What needs to be done -
Your job is to copy the data that follows exactly, every line included.
....
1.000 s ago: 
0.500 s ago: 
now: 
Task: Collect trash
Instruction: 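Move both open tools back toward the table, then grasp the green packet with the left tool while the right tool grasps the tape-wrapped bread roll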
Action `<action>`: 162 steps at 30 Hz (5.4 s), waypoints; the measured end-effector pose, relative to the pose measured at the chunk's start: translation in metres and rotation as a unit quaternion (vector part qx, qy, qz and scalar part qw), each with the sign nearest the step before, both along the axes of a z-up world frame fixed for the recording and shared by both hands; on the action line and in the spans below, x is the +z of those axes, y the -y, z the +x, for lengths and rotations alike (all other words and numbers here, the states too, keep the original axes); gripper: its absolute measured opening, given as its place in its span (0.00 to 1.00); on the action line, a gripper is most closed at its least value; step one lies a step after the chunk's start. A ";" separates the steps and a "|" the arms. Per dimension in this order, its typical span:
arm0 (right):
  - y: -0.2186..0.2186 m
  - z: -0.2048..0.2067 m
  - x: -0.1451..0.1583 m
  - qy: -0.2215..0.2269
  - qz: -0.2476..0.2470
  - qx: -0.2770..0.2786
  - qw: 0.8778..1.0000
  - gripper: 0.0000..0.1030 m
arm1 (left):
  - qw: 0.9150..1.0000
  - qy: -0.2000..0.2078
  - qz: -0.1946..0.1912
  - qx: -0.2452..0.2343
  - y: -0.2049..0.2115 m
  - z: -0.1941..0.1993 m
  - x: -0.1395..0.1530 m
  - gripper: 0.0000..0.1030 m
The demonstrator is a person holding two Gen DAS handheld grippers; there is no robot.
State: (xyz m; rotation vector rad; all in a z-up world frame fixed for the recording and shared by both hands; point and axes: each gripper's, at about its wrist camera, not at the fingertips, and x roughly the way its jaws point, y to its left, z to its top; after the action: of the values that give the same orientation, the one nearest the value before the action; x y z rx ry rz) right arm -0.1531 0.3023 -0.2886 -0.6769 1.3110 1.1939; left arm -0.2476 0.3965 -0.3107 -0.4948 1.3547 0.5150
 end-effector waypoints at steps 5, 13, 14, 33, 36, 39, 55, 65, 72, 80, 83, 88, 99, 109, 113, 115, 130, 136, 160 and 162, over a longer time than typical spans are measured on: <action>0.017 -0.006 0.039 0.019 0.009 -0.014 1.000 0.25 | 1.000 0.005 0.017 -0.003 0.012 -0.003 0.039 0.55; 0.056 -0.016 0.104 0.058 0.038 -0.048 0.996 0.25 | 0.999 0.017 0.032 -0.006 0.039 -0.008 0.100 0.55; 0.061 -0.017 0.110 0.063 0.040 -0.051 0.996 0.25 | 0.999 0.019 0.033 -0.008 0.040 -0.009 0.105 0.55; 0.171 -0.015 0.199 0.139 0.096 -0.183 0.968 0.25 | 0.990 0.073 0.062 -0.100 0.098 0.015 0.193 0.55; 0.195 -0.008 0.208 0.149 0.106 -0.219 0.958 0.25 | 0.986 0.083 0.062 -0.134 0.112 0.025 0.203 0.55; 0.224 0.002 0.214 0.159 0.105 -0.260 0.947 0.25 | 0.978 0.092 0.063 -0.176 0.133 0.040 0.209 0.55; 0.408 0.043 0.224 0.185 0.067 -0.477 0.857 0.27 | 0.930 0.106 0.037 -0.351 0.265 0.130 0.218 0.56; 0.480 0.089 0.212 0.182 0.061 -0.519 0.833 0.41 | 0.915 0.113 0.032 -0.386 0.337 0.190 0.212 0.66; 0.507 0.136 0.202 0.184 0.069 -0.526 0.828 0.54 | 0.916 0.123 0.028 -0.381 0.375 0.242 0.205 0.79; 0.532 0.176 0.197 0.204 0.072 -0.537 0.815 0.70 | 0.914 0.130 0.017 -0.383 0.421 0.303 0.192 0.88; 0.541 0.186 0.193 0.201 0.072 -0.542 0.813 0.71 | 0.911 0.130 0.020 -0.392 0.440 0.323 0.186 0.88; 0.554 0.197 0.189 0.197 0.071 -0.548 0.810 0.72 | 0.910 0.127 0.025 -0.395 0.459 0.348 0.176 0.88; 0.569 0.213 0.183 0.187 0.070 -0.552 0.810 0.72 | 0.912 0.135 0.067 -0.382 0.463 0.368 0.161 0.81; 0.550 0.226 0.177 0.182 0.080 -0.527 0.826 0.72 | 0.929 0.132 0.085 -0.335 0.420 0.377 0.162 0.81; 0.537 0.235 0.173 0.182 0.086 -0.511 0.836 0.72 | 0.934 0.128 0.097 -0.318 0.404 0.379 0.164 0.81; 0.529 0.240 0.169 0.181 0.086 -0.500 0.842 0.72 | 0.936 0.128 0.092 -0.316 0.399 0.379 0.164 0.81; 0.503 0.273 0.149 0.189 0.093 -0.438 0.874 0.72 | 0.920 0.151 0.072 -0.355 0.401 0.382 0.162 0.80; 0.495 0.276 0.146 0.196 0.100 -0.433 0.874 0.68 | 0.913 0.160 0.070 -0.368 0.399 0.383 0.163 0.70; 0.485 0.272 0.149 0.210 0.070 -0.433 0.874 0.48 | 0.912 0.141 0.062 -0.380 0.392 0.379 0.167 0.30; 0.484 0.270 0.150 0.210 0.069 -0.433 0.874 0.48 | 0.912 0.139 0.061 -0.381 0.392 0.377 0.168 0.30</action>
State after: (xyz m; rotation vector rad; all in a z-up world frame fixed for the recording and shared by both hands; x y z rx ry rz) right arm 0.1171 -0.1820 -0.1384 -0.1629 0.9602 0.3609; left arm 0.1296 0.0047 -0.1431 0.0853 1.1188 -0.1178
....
Worked solution -
1.000 s ago: 
0.500 s ago: 
now: 
Task: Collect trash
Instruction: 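Move both open tools back toward the table, then grasp the green packet with the left tool while the right tool grasps the tape-wrapped bread roll
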Action `<action>`: 162 steps at 30 Hz (5.4 s), waypoints; the measured end-effector pose, relative to the pose measured at the chunk's start: translation in metres and rotation as a unit quaternion (vector part qx, qy, qz and scalar part qw), each with the sign nearest the step before, both along the axes of a z-up world frame fixed for the recording and shared by both hands; on the action line and in the spans below, x is the +z of those axes, y the -y, z the +x, for lengths and rotations alike (all other words and numbers here, the states too, keep the original axes); gripper: its absolute measured opening, given as its place in its span (0.00 to 1.00); on the action line, a gripper is most closed at its least value; step one lies a step after the chunk's start. A ";" separates the steps and a "|" the arms. Per dimension in this order, its typical span:
arm0 (right):
  - y: -0.2186..0.2186 m
  - z: -0.2048..0.2067 m
  - x: -0.1451..0.1583 m
  - qy: -0.2215..0.2269
  - qz: -0.2476..0.2470
  - qx: -0.2770..0.2786
  - qw: 0.8778..1.0000
  - gripper: 0.0000..0.1030 m
arm1 (left):
  - qw: 0.9150..1.0000
  - qy: -0.2000..0.2078
  - qz: -0.1946..0.1912
  - qx: -0.2452..0.2343
  - y: -0.2049..0.2115 m
  - z: -0.1941..0.1993 m
  - x: -0.1395..0.1530 m
  - gripper: 0.0000..0.1030 m
The demonstrator is a person holding two Gen DAS handheld grippers; there is no robot.
State: (xyz m; rotation vector rad; all in a z-up world frame fixed for the recording and shared by both hands; point and axes: each gripper's, at about its wrist camera, not at the fingertips, and x roughly the way its jaws point, y to its left, z to its top; after the action: of the values that give the same orientation, the one nearest the value before the action; x y z rx ry rz) right arm -0.1531 0.3023 -0.2886 -0.6769 1.3110 1.1939; left arm -0.2476 0.3965 -0.3107 -0.4948 1.3547 0.5150
 end-effector waypoints at steps 5, 13, 14, 33, 36, 39, 55, 65, 72, 80, 83, 88, 99, 109, 113, 115, 130, 136, 160 and 162, over a longer time than typical spans are measured on: <action>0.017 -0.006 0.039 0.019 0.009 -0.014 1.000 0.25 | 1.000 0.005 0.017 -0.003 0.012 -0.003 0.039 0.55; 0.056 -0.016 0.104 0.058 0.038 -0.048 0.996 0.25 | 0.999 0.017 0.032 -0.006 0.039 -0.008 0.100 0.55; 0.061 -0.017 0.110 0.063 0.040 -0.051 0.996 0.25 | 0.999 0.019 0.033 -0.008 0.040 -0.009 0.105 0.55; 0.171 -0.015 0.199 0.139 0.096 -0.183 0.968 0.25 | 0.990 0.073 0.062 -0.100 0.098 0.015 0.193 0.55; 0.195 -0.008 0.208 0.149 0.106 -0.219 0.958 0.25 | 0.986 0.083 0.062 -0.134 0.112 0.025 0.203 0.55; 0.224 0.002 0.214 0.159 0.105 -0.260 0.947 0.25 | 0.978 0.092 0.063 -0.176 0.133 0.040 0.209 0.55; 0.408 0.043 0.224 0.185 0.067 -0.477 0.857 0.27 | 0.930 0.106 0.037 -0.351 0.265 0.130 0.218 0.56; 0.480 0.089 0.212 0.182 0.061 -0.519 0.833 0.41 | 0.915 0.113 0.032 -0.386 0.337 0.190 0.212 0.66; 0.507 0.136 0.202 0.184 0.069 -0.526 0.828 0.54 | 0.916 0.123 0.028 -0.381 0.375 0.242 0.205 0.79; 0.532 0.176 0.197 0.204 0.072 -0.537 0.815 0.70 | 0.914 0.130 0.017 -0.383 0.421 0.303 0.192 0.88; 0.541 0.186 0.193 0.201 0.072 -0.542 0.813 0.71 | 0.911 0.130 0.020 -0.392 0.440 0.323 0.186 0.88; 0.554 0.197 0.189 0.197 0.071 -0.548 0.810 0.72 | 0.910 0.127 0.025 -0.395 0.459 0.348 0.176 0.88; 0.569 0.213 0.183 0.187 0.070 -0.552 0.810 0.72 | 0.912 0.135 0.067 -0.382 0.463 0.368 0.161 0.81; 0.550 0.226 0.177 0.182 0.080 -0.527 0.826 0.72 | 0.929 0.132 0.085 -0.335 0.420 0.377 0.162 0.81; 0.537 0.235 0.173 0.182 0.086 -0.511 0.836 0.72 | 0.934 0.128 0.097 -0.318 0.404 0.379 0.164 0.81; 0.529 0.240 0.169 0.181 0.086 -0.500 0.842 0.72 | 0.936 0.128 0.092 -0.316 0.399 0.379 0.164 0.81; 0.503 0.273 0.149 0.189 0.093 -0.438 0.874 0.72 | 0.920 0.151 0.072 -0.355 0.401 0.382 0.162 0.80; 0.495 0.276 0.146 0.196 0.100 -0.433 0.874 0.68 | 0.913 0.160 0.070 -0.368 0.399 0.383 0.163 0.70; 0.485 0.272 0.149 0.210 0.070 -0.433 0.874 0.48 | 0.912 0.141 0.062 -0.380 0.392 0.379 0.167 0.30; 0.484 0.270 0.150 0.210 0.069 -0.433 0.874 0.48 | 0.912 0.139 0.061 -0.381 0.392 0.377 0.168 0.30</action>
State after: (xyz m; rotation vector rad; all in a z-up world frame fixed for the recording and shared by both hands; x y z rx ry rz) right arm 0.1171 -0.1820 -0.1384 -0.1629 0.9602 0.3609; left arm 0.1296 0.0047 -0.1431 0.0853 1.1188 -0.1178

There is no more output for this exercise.